### What you should do
Every line from the line containing "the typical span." through the final line below is to be repeated exactly; no other line is.

### Data section
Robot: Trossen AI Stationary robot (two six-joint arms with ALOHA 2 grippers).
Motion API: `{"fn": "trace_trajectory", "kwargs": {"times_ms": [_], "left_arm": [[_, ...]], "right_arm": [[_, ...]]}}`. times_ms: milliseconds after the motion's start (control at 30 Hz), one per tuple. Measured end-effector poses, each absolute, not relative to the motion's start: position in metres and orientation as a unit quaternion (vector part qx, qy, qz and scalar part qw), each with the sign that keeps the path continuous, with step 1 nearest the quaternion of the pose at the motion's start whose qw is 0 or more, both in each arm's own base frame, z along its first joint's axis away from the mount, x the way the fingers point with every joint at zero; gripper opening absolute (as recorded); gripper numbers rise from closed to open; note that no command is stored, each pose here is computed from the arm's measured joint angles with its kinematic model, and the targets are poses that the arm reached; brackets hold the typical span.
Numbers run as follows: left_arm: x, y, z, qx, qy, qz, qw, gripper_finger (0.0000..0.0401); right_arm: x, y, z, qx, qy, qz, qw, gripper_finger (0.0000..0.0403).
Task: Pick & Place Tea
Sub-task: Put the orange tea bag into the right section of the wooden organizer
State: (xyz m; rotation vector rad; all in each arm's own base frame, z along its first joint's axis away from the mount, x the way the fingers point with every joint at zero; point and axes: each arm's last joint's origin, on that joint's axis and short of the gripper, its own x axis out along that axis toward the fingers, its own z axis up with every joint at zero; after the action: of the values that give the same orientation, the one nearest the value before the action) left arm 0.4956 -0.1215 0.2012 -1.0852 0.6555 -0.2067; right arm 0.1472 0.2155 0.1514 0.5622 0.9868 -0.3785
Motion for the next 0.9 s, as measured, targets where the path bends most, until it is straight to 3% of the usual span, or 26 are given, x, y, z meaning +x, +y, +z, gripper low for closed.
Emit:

### Task result
Motion API: `{"fn": "trace_trajectory", "kwargs": {"times_ms": [_], "left_arm": [[_, ...]], "right_arm": [[_, ...]]}}`. times_ms: milliseconds after the motion's start (control at 30 Hz), one per tuple. Measured end-effector poses, each absolute, not relative to the motion's start: position in metres and orientation as a unit quaternion (vector part qx, qy, qz and scalar part qw), each with the sign that keeps the path continuous, with step 1 nearest the quaternion of the pose at the motion's start whose qw is 0 or more, both in each arm's own base frame, z along its first joint's axis away from the mount, x the way the fingers point with every joint at zero; gripper opening absolute (as recorded); gripper numbers rise from closed to open; note that no command is stored, each pose here is computed from the arm's measured joint angles with its kinematic model, and the targets are poses that the arm reached; brackets hold the typical span.
Numbers run as follows: left_arm: x, y, z, qx, qy, qz, qw, gripper_finger (0.0000..0.0401); right_arm: x, y, z, qx, qy, qz, qw, gripper_finger (0.0000..0.0403).
Task: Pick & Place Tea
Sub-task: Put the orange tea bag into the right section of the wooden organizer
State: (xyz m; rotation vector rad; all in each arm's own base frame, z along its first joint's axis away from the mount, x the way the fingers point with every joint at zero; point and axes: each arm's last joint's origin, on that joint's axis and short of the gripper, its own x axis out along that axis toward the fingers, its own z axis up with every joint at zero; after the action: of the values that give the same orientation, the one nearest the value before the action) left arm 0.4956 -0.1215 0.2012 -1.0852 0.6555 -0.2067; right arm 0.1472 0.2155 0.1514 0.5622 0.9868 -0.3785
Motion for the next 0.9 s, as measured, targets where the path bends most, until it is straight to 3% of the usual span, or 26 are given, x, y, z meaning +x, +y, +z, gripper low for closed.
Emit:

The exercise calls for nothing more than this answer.